Stored data:
===============

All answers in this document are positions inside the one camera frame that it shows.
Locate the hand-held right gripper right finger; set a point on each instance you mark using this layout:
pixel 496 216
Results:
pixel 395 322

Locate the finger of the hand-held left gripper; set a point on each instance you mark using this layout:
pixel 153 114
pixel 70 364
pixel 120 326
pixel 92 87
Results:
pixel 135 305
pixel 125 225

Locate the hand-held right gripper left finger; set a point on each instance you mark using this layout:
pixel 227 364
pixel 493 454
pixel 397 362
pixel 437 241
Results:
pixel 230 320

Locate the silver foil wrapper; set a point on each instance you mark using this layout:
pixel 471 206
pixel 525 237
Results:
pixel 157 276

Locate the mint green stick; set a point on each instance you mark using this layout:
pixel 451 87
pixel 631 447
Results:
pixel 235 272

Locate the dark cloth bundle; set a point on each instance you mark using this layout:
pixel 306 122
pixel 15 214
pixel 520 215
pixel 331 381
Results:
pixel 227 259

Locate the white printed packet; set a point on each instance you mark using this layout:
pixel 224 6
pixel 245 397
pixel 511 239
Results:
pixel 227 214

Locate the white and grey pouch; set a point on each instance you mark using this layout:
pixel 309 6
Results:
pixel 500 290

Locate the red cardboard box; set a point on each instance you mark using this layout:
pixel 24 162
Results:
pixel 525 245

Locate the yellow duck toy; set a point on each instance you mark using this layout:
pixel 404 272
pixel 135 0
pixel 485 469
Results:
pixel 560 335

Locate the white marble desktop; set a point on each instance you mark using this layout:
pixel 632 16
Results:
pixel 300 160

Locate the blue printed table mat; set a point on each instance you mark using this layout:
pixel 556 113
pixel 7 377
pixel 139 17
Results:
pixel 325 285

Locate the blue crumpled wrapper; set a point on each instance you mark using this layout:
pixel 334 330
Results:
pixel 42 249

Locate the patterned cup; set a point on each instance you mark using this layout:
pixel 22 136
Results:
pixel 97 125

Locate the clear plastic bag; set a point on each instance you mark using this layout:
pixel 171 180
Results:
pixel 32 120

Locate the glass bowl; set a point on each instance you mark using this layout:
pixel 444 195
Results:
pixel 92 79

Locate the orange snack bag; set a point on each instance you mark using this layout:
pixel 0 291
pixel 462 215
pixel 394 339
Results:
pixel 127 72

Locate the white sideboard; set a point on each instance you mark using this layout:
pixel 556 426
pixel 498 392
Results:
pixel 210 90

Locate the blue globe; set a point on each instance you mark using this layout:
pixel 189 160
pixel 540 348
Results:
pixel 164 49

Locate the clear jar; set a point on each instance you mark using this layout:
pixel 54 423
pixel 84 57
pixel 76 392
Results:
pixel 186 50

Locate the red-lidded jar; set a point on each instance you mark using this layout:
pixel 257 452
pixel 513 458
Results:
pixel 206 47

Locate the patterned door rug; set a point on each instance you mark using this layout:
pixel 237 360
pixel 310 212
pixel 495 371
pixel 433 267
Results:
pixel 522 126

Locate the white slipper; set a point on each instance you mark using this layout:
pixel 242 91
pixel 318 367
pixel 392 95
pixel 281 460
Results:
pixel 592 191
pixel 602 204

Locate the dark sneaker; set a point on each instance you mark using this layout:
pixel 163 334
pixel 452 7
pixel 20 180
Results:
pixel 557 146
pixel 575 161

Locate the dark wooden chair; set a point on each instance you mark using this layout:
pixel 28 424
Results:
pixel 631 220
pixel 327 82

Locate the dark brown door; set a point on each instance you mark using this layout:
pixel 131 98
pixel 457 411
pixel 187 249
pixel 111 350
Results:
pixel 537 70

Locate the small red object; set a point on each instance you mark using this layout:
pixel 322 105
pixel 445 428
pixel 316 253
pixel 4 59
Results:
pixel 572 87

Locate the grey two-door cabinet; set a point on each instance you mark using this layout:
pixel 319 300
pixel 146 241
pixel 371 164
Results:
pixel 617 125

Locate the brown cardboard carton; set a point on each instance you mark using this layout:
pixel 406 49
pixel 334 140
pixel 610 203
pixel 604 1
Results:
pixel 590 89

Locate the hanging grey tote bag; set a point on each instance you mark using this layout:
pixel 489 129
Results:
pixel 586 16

===============

Above are the records; retype every one exactly.

# Written solution
All answers in this document are positions inside the one camera frame that it shows.
Locate the hand-held right gripper right finger; set a point on each instance you mark using this layout:
pixel 496 216
Results:
pixel 395 322

Locate the finger of the hand-held left gripper; set a point on each instance you mark using this layout:
pixel 153 114
pixel 70 364
pixel 120 326
pixel 92 87
Results:
pixel 135 305
pixel 125 225

Locate the hand-held right gripper left finger; set a point on each instance you mark using this layout:
pixel 227 364
pixel 493 454
pixel 397 362
pixel 437 241
Results:
pixel 230 320

Locate the silver foil wrapper; set a point on each instance you mark using this layout:
pixel 471 206
pixel 525 237
Results:
pixel 157 276

Locate the mint green stick; set a point on each instance you mark using this layout:
pixel 451 87
pixel 631 447
Results:
pixel 235 272

Locate the dark cloth bundle; set a point on each instance you mark using this layout:
pixel 306 122
pixel 15 214
pixel 520 215
pixel 331 381
Results:
pixel 227 259

Locate the white printed packet; set a point on each instance you mark using this layout:
pixel 224 6
pixel 245 397
pixel 511 239
Results:
pixel 227 214

Locate the white and grey pouch; set a point on each instance you mark using this layout:
pixel 309 6
Results:
pixel 500 290

Locate the red cardboard box; set a point on each instance you mark using this layout:
pixel 24 162
Results:
pixel 525 245

Locate the yellow duck toy; set a point on each instance you mark using this layout:
pixel 404 272
pixel 135 0
pixel 485 469
Results:
pixel 560 335

Locate the white marble desktop; set a point on each instance you mark using this layout:
pixel 632 16
Results:
pixel 300 160

Locate the blue printed table mat; set a point on each instance you mark using this layout:
pixel 556 113
pixel 7 377
pixel 139 17
Results:
pixel 325 285

Locate the blue crumpled wrapper; set a point on each instance you mark using this layout:
pixel 334 330
Results:
pixel 42 249

Locate the patterned cup; set a point on each instance you mark using this layout:
pixel 22 136
Results:
pixel 97 125

Locate the clear plastic bag; set a point on each instance you mark using this layout:
pixel 171 180
Results:
pixel 32 120

Locate the glass bowl; set a point on each instance you mark using this layout:
pixel 444 195
Results:
pixel 92 79

Locate the orange snack bag; set a point on each instance you mark using this layout:
pixel 0 291
pixel 462 215
pixel 394 339
Results:
pixel 127 72

Locate the white sideboard; set a point on each instance you mark using this layout:
pixel 556 426
pixel 498 392
Results:
pixel 210 90

Locate the blue globe; set a point on each instance you mark using this layout:
pixel 189 160
pixel 540 348
Results:
pixel 164 49

Locate the clear jar; set a point on each instance you mark using this layout:
pixel 54 423
pixel 84 57
pixel 76 392
Results:
pixel 186 50

Locate the red-lidded jar; set a point on each instance you mark using this layout:
pixel 257 452
pixel 513 458
Results:
pixel 206 47

Locate the patterned door rug; set a point on each instance you mark using this layout:
pixel 237 360
pixel 310 212
pixel 495 371
pixel 433 267
Results:
pixel 522 126

Locate the white slipper; set a point on each instance you mark using this layout:
pixel 242 91
pixel 318 367
pixel 392 95
pixel 281 460
Results:
pixel 592 191
pixel 602 204

Locate the dark sneaker; set a point on each instance you mark using this layout:
pixel 163 334
pixel 452 7
pixel 20 180
Results:
pixel 557 146
pixel 575 161

Locate the dark wooden chair; set a point on each instance you mark using this layout:
pixel 28 424
Results:
pixel 631 220
pixel 327 82

Locate the dark brown door; set a point on each instance you mark using this layout:
pixel 131 98
pixel 457 411
pixel 187 249
pixel 111 350
Results:
pixel 537 70

Locate the small red object; set a point on each instance you mark using this layout:
pixel 322 105
pixel 445 428
pixel 316 253
pixel 4 59
Results:
pixel 572 87

Locate the grey two-door cabinet; set a point on each instance you mark using this layout:
pixel 319 300
pixel 146 241
pixel 371 164
Results:
pixel 617 125

Locate the brown cardboard carton; set a point on each instance you mark using this layout:
pixel 406 49
pixel 334 140
pixel 610 203
pixel 604 1
Results:
pixel 590 89

Locate the hanging grey tote bag; set a point on each instance you mark using this layout:
pixel 489 129
Results:
pixel 586 16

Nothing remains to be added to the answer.